TASK REQUIREMENTS: Give back, word for word, every line from the one containing "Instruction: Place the" to the end of the listing, and nothing more.

BEGIN INFORMATION SHOWN

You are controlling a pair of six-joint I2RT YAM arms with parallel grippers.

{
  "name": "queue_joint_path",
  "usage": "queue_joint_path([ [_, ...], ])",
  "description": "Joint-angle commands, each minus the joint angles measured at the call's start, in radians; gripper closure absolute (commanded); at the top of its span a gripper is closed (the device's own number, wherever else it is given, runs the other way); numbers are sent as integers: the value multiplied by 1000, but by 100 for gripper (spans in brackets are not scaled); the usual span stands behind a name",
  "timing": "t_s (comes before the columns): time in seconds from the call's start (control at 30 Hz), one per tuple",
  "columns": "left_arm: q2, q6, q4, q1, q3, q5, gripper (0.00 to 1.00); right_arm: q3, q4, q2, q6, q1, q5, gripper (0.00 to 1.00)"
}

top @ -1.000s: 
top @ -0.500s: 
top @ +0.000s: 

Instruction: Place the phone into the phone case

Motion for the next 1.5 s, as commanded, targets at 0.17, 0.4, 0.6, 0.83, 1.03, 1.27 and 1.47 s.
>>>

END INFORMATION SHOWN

EXERCISE SOLUTION:
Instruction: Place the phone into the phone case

Motion for the next 1.5 s, as commanded, targets at 0.17, 0.4, 0.6, 0.83, 1.03, 1.27 and 1.47 s.
>>>

This output contains the complete answer.